[Information provided — start]

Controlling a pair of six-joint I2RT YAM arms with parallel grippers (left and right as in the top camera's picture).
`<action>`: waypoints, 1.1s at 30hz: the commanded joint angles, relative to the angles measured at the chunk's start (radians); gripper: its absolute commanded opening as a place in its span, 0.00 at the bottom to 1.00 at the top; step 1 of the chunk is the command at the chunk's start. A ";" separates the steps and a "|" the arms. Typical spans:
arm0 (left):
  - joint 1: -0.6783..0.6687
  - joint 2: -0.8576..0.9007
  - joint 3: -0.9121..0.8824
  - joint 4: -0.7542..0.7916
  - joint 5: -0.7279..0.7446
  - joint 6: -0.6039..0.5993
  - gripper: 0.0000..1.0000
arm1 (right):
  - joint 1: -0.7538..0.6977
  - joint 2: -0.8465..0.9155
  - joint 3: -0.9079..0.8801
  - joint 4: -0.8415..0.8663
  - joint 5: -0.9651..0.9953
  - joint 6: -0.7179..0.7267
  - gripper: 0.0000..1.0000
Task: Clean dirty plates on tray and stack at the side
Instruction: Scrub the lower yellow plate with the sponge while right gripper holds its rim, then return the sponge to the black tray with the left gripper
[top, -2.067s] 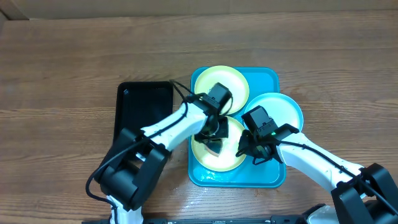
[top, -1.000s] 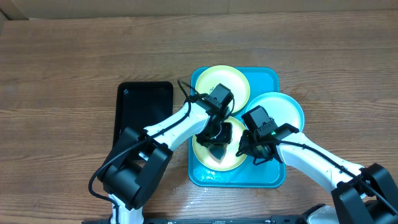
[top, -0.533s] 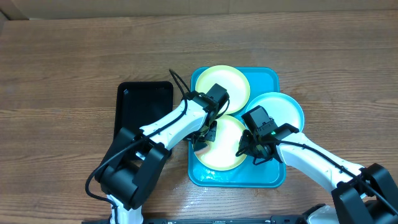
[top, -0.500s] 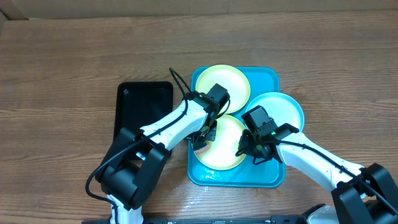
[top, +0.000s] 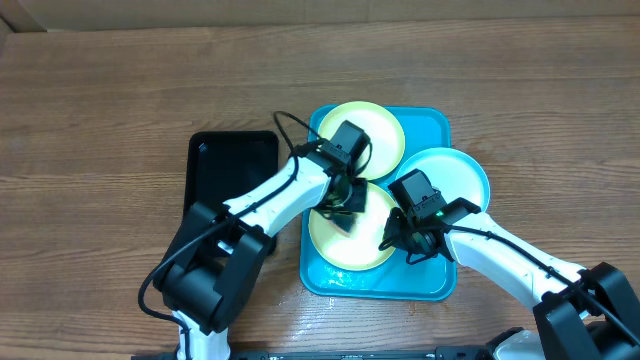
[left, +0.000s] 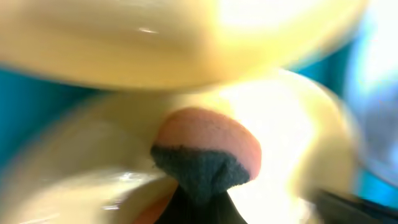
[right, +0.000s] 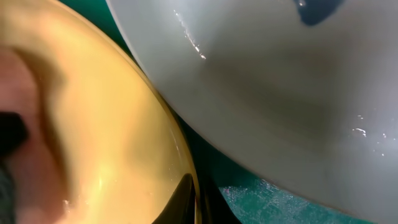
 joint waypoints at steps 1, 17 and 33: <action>-0.041 0.016 -0.011 0.001 0.193 0.007 0.04 | -0.006 0.026 -0.023 -0.029 0.095 0.008 0.04; -0.003 0.016 -0.007 -0.272 -0.286 -0.056 0.04 | -0.006 0.026 -0.023 -0.035 0.095 0.007 0.04; 0.393 -0.433 0.003 -0.391 -0.277 0.115 0.04 | -0.006 0.026 -0.023 -0.072 0.095 -0.021 0.04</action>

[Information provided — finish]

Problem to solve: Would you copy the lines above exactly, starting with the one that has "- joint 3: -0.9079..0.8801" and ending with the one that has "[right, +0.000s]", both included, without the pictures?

Exercise result:
  - joint 3: -0.9079..0.8801
  - joint 4: -0.8415..0.8663
  - joint 5: -0.9651..0.9953
  - joint 6: -0.7179..0.7267
  - gripper: 0.0000..1.0000
Task: Clean dirty plates on tray and stack at the side
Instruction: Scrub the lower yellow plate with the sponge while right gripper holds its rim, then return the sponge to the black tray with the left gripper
[top, -2.067s] 
[top, -1.000s] 
[top, -0.533s] 
[top, -0.500s] 
[top, +0.000s] 
[left, +0.000s] 
[right, +0.000s] 

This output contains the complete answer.